5) You will continue to need staff to install computers, repair computers, provide helpdesk activities, support LAN/telecom activities, and need specialists like security experts.

I have seen major applications developed around a core DBMS and MS Excel. Once developed by the data adminstrator and centralized programmers, the support of the application was pushed off onto the accountants. The accountants were able to learn VB and write any new macros they needed. Only when the core components that communicated asynchronously with the DBMS needed tweaked or experienced technical issues did the core programmers need to get involved.

In general, serious programming will be systems software people, those supporting stored procedures for the data administrator, and some core applications programmers.

Although new systems software is becoming self-healing (IBM DB2 V8.x for OS/390), and it may eventually be like hardware that automatically calls home to the vendor to report a problem (IBM mainframes do this). There will still need to be someone at the other end to answer the call. There will also need to be someone that develops the applications that are smart enough to call home, or be classified as self-healing.

Also, DBMSs are becoming so important that you will even see major operating systems like IBM's z/OS using the DBMS to manage and control aspects of the system. So, the question here will be, what is in charge - the OS or the DBMS?

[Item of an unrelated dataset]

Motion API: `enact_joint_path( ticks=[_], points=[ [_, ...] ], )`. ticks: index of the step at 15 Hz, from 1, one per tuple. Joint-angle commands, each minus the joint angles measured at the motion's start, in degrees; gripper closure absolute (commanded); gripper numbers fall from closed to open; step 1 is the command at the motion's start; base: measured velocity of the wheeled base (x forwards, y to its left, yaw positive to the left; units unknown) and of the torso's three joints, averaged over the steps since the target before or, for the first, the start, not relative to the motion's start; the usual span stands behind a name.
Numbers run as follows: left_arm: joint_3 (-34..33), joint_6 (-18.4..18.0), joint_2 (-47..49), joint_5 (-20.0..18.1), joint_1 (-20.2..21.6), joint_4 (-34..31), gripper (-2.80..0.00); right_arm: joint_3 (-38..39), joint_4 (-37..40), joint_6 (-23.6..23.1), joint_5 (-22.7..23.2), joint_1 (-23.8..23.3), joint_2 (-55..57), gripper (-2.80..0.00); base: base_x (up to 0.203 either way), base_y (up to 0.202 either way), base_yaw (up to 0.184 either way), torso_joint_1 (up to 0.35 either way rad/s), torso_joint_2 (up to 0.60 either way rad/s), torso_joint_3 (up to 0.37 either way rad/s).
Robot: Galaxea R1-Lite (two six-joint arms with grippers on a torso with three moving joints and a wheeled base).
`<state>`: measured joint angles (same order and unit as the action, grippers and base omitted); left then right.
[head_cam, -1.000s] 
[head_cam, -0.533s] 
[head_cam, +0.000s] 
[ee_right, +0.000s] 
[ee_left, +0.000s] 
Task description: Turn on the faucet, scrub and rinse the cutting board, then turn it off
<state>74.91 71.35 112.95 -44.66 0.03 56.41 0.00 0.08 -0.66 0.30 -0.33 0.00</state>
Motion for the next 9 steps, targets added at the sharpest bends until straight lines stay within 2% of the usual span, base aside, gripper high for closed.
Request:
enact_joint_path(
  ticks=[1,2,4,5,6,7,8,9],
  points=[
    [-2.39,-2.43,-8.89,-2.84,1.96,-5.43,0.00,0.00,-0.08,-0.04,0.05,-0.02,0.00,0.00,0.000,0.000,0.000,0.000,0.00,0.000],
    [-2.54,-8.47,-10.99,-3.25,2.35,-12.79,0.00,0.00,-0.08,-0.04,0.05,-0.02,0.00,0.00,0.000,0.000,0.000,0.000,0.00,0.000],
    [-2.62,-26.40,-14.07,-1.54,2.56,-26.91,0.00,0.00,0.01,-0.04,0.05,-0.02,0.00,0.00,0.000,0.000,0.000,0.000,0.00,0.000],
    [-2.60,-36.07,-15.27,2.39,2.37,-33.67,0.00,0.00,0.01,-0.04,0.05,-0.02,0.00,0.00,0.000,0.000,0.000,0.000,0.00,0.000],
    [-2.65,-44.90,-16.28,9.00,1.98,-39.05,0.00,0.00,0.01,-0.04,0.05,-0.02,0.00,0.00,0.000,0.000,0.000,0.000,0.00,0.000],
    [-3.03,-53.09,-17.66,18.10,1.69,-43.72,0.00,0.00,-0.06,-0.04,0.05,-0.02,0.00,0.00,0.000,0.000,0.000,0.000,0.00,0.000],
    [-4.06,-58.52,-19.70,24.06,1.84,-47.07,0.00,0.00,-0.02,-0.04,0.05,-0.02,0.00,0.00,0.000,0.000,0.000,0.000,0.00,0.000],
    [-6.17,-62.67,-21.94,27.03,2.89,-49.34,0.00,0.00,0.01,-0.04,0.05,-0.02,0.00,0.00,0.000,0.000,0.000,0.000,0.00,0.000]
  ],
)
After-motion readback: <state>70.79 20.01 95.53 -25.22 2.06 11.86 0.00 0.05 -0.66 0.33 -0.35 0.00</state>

Programmers becoming redundant? It depends on whether you are talking about. Highly technical systems software people, data administrators, core applications programmers, or quick-and-dirty applications programmers.

 
I'm getting fed up with this thread dissing &quot;quick-and-dirty programmers&quot;. I am an IT professional.

I am a network admin, and I would never call a newbie, part timer or in-experienced a quick-and-dirty admin.

I'm playing with Access. Bit of VBA, and slowly onto VB. I have created a couple of website, using FrontPage. I use the WYSIWYG view to generate the main stuff, and then spend most of the time in the code view playing with it. Does it make my site less 'workable' or user friendly than yours? I am learning. I want to learn HTML, DHTML, JavaScript, VB, Java and just about anything really - but I work best by having a sample or template and then playing with the code till I get it to work. In mycase I generate the template in FrontPage and the edit the code. Whats wrong with that?